Many people are experiencing increased stress and anxiety because of the coronavirus pandemic. Physical activity can improve our mental health as well as our physical health.
The number of Americans suffering from anxiety and depression has more than tripled during the COVID-19 pandemic.
Physical Activity can reduce stress and anxiety and enhance sleep and quality of life.
Musculoskeletal Health is Important to Overall Health Many seniors, who have a higher risk of serious illness from COVID-19, are spending more time indoors. It’s important to remove fall risks in the home and take steps to strengthen muscles, bones and joints.
Deaths from falls among seniors age 75 and over have increased three-fold in recent years and total about 25,000 annually.
An active lifestyle, leading to a higher level of physical fitness, is related to better spinal control in middle-aged men and women.
The Impact of Back Pain Of all musculoskeletal conditions, low back pain is one of the most disabling, leading to chronic pain, lost productivity and other problems.
Low back pain is the single leading cause of disability worldwide.

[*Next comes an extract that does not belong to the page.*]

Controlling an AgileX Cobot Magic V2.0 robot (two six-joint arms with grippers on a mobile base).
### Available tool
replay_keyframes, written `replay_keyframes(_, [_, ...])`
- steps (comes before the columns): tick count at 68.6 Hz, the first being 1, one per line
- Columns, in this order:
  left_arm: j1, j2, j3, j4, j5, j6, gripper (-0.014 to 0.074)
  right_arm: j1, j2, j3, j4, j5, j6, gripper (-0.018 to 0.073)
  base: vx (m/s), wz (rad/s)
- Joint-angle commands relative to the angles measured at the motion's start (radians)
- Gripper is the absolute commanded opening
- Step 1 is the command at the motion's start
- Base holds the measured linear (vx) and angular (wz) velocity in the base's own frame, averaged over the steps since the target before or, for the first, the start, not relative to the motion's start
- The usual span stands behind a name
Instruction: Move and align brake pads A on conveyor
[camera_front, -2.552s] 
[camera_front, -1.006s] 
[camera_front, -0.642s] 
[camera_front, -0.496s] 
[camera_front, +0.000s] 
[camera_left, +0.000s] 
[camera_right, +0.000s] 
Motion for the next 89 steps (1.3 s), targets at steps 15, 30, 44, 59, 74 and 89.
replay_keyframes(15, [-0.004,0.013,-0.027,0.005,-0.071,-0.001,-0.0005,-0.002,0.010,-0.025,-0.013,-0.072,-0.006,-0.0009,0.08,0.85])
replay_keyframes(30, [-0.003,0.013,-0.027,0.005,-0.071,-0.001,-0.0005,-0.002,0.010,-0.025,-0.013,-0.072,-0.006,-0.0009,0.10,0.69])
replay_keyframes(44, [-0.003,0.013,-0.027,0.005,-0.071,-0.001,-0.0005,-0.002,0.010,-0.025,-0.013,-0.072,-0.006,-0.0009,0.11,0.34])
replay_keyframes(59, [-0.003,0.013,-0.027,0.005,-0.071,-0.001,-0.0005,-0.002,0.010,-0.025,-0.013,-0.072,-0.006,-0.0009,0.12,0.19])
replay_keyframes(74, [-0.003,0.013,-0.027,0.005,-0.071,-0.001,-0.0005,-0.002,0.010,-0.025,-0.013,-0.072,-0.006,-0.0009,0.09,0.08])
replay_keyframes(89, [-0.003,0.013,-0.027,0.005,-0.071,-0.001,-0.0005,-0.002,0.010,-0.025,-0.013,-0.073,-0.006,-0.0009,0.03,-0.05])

Back pain is one of the most common reasons for missed work. One-half of all working Americans admit to having back pain symptoms each year.

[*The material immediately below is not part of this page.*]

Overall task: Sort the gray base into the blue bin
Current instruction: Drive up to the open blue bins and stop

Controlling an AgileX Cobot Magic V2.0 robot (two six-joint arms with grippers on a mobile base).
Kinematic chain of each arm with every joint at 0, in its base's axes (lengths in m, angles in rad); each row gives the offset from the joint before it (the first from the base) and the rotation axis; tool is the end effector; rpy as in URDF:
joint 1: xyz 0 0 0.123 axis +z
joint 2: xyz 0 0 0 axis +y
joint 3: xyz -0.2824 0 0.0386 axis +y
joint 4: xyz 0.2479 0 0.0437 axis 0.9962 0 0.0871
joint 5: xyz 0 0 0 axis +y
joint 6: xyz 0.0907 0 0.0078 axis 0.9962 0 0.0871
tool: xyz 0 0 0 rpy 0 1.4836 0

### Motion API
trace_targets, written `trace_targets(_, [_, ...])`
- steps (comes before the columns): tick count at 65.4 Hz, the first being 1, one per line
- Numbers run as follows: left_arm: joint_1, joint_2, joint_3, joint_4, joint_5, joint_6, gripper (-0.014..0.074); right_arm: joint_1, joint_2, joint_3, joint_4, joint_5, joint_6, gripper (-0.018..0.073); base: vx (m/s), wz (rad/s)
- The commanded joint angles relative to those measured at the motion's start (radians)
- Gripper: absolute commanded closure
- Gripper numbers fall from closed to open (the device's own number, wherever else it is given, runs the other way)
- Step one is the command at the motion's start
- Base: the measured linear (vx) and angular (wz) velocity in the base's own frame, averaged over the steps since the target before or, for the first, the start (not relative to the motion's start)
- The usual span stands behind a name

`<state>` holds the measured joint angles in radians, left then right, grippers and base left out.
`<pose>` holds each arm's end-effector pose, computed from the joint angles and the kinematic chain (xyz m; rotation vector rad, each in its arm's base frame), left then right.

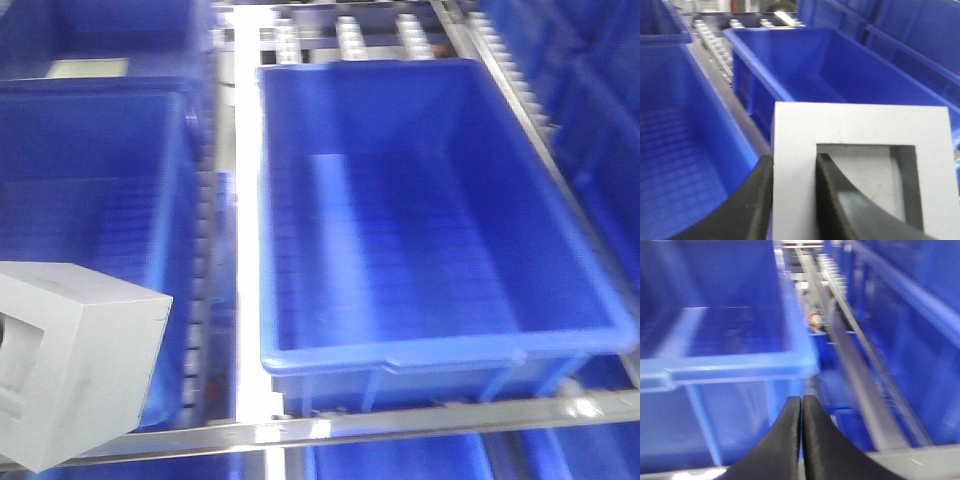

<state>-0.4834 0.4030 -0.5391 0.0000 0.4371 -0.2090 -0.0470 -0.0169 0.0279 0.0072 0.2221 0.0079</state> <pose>0.0744 -0.0390 0.3267 0.2478 1.7949 -0.4957 0.0553 -0.0025 0.1844 0.0520 1.7160 -0.0224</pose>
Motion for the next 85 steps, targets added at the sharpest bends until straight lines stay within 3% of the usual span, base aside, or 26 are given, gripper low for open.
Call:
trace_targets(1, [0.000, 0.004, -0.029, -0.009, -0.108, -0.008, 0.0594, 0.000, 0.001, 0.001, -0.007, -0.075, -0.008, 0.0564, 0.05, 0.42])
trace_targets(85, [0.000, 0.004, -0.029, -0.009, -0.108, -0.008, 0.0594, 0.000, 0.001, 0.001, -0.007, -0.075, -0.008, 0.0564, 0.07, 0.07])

Back pain alone accounts for more than 264 million lost U.S. work days in one year.
Chiropractic is a Part of the Solution to the Opioid Epidemic Back pain has played a significant role in the opioid epidemic, which has worsened in some communities since the beginning of the COVID-19 pandemic. Nondrug approaches to pain relief such as chiropractic care remain an important option for people looking for relief.
Almost half of all U.S. opioid overdose deaths involve a prescription opioid.
Back pain is one of the leading reasons why people are prescribed opioids.
Patients who saw a chiropractor as their initial provider for low back pain (LBP) had 90% decreased odds of both early and long-term opioid use.
Chiropractic Care Is Essential, Effective and Safe Chiropractic services are essential to communities. Chiropractors offer a safe nondrug, noninvasive approach to managing back pain and other musculoskeletal conditions that helps take pressure off front-line medical providers during the COVID-19 pandemic.
In March 2020, the U.S. Department of Homeland Security identified chiropractors as part of the essential healthcare workforce.
Injured workers with similar injuries are 28 times less likely to have spinal surgery if the first point of contact is a doctor of chiropractic (DC) rather than a surgeon (MD).
FUN FACT: Despite its hump, a camel's spine is straight.